The difficult part was that you had to leave Cal in your locker, because the teachers didn't seem to like him. They looked at you strangely when you carried him around, as if there was something unhealthy about a twelve year old boy cradling his beloved puppet. His best and only friend. 

Other kids were no problem, the first one that tried to take Cal and dangle him out of reach got a punch to the gut that made him throw up all over his shoes. As he'd crouched in a puddle of vomit, you'd felt an odd itch in your palms. 

We gotta get the kid a sword. 

Punching people like a nineteenth century boxer is a strategy for buffoons with no self esteem. 

THAT'S BULLSHIT. YOU ARE THE BIGGEST MORON IN THE HISTORY OF THE UNIVERSE. 

I WOULD KNOW. I WILL BE THERE FOR ALL OF IT. 

Hmm. The probability that you're talking out of our collective ass is roughly one million %. 

FISTS ARE THE WEAPON OF A WARRIOR. 

A TRUE MASTER OF THE DUDEBRO ARTS. NEEDS NOTHING BUT THE SMACK. OF SKIN ON SKIN. 

D--> Agreed. 

D--> A bow is a more e%quisite choice, however. 

Do you even hear yourself? That sentence couldn't get any gayer if it stuck a pretty pink parasol up its ass. 

I DON'T CARE WHAT YOU THINK. IT IS NOT GAY TO DELIVER A FIST FULL OF PAIN. TO THE PERSON WHO ORDERED IT. 

IF TWO MEN WISH TO TOUCH ONE ANOTHER SOFTLY ON THE CHEEK. MAYBE WHISPER THAT THEY WANT TO HOLD HANDS. BLUSHING AT THE MERE THOUGHT OF IT. THAT WOULD BE DIFFERENT. AND DECADENT. 

Amen to that, I guess. I forgot how vanilla your idea of pornography is. 

On the other hand, I'm hardly one to kinkshame. Nor is sweaty horse dude, for that matter. 

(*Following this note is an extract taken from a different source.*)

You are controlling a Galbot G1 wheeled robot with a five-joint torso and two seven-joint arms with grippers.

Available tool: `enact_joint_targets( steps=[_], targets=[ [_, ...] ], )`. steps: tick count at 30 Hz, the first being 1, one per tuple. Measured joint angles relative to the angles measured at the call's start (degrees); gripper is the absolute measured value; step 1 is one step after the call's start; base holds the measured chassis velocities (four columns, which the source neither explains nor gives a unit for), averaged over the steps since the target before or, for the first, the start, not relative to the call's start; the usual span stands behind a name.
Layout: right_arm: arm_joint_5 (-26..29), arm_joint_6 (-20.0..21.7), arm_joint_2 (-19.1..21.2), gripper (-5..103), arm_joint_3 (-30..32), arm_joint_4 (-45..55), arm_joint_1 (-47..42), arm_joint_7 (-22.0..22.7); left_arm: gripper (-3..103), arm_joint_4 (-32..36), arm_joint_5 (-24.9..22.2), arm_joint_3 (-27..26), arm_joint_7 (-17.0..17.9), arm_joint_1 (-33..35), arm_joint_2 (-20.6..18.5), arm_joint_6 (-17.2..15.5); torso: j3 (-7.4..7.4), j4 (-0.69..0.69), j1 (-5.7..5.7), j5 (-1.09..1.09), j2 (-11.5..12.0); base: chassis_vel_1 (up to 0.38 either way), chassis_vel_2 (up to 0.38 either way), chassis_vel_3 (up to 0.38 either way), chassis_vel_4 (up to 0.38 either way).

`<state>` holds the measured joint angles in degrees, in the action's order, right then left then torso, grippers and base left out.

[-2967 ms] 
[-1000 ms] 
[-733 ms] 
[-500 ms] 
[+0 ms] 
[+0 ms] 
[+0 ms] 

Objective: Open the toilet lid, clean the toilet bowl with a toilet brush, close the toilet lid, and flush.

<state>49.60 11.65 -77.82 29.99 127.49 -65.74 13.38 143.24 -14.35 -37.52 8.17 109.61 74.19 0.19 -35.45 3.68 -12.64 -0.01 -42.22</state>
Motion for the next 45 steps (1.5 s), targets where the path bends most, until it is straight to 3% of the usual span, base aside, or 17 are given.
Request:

D--> I will have you know I am an afi%ionado of only the highest forms of musclebeast art. 

Sure you are, buddy. 

I noticed the kid doodles worryingly anatomically correct horse dicks in his books. 

Hardly a coincidence, if you ask me. 

Meanwhile, back at the fucking point. We should let him decide if he wants a bitchin' anime katana or not. 

You think you would like to get a bitchin' anime katana, although you have no idea why you decided that on the walk home from school. Swords are cool, though. Nobody would mess with you if you had a sword. You hefted Cal so that he was more comfortably seated on your shoulders, and daydreamed about shining blades all the way back to your miserable little dormitory. 

Somewhere at the back of your brain, you felt like you'd made an important decision. You felt strangely vindicated. 

How about you suck on my circuit boards, Calidork. The kid wants a sword. 

HE DIDN'T DECIDE. YOU DECIDED FOR HIM. STOP DOING THAT. 

Make me. 

Besides, it's for his own good.

Who else does he have to look out for him?

**Notes for the Chapter:**

> Guess who gave herself ulnar tunnel syndrome from cycling? 
> 
> I'll give you a clue: fucking ow.


	3. Prince of Heart

You felt restless a lot of the time and sitting still became a slow kind of torture. The feeling built all day while you were chained to a desk, barely lifting as you walked home with your books bobbing uselessly in your bag. You never did homework, which was only fair, you thought, since you didn’t have a home. Leaving empty handed every day attracted too much attention, though, and attracting the attention of adults made the hairs rise on the back of your neck. You already got too much shit for carrying a puppet around all the time and for refusing to remove your shades indoors. 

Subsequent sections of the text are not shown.